*INSTRUCTIONS FOR THE TASK*
For each line below with the word "rendered", write out a copy.

*GIVEN RECORDS*
"""

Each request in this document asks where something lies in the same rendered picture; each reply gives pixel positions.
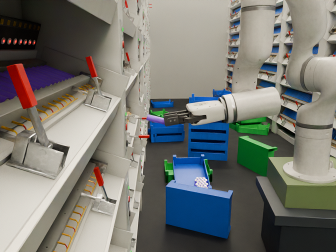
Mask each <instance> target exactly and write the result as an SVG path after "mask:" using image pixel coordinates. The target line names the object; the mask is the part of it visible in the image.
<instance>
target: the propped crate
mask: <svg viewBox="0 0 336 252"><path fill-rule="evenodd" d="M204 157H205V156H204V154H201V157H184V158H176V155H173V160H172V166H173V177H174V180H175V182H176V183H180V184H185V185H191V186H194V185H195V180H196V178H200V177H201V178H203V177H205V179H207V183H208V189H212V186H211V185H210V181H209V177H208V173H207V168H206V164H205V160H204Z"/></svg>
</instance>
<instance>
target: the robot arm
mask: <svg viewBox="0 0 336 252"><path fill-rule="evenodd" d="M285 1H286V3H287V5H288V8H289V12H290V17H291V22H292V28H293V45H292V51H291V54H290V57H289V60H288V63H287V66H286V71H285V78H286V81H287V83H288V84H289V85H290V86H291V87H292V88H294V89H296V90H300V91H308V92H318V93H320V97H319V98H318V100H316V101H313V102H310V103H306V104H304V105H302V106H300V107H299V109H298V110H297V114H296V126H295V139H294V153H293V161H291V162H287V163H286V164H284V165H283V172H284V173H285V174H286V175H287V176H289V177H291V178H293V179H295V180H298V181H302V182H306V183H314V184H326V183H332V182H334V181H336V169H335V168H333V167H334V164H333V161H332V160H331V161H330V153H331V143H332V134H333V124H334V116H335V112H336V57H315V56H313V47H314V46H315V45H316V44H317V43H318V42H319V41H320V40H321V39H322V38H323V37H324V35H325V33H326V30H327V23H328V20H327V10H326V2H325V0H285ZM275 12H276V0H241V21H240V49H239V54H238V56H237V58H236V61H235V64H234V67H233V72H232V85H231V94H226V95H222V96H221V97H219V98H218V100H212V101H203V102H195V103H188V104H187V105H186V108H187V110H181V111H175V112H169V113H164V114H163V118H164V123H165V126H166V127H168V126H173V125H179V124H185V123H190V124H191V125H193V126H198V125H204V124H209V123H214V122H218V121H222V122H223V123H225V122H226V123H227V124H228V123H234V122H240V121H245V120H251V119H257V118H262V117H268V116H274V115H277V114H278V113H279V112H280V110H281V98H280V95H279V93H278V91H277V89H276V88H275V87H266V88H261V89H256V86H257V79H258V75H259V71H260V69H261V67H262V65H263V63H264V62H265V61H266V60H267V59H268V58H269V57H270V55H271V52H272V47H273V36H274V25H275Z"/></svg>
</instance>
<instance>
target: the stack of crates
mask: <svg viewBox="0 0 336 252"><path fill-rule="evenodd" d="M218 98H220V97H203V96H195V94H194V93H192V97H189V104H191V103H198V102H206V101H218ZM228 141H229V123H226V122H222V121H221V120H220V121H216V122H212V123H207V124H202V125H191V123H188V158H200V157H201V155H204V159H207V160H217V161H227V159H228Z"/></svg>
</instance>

"""
"""

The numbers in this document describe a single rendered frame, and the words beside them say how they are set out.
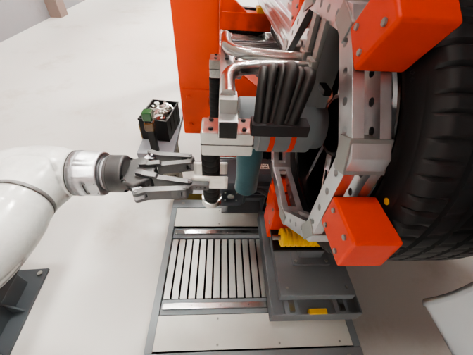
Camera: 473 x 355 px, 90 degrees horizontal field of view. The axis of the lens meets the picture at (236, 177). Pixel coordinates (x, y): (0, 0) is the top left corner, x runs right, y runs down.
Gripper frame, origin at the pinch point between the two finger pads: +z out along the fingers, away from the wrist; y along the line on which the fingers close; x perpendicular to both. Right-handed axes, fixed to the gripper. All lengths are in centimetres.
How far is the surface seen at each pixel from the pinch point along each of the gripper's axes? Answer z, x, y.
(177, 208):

"""

*RESPONSE BELOW*
Each request in this document asks where something lies in the same rendered picture; each reply gives pixel positions.
The numbers in this document describe a single rendered frame, and the words beside them say how they are set out.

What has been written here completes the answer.